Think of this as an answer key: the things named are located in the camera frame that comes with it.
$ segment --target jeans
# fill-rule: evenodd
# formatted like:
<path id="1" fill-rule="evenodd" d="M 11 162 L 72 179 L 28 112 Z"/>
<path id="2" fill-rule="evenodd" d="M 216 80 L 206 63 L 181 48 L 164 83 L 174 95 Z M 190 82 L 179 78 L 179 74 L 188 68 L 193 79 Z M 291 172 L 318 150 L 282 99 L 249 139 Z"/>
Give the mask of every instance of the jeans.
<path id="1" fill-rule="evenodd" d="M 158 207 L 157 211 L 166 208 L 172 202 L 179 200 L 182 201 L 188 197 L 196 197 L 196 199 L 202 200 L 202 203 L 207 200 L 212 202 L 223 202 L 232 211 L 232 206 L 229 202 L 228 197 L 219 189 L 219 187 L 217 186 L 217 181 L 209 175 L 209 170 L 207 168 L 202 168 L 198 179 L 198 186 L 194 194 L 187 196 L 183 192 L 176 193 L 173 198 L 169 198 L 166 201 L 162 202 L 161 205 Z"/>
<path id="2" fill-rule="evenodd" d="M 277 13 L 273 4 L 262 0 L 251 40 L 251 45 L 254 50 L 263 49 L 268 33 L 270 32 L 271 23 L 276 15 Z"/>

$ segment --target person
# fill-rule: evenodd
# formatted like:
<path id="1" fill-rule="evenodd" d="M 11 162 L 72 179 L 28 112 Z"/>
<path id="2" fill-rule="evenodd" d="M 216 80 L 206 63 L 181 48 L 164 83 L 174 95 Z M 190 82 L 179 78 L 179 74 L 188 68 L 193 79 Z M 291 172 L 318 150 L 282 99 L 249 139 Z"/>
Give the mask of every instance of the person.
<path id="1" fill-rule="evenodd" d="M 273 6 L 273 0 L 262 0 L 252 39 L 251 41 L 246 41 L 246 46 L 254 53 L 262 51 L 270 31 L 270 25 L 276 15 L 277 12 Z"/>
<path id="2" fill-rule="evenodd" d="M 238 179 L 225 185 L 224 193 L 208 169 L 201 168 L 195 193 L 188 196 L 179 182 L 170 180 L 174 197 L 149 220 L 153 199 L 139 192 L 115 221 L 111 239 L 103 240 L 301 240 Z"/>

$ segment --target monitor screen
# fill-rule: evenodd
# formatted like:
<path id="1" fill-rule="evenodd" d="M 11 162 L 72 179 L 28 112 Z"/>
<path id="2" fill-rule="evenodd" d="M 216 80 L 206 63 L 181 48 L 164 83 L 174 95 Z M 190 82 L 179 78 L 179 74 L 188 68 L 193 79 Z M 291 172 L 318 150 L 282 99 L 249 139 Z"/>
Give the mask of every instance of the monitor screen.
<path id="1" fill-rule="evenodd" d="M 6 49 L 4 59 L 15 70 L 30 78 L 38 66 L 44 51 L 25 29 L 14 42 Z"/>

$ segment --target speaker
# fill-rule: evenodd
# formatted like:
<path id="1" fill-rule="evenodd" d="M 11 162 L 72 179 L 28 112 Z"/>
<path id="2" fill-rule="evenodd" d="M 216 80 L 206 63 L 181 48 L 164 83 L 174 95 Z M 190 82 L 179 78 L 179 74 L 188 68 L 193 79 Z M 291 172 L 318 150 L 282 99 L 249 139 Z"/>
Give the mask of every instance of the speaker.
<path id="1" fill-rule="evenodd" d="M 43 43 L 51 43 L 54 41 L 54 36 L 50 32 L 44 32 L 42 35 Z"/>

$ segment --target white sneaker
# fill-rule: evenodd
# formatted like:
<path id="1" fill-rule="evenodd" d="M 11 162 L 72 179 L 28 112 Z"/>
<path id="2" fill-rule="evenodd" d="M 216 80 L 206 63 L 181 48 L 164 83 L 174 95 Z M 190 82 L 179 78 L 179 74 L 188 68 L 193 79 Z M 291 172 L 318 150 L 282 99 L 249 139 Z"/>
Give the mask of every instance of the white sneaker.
········
# Problem to solve:
Starting at the line that contains "--target white sneaker", copy each line through the last one in the records, exactly, and output nothing else.

# Exercise result:
$ segment --target white sneaker
# fill-rule: evenodd
# formatted like:
<path id="1" fill-rule="evenodd" d="M 11 162 L 72 179 L 28 112 Z"/>
<path id="2" fill-rule="evenodd" d="M 216 80 L 206 63 L 181 48 L 164 83 L 174 95 Z M 190 82 L 179 78 L 179 74 L 188 68 L 193 79 Z M 291 172 L 318 150 L 282 99 L 249 139 Z"/>
Give the mask of every instance of the white sneaker.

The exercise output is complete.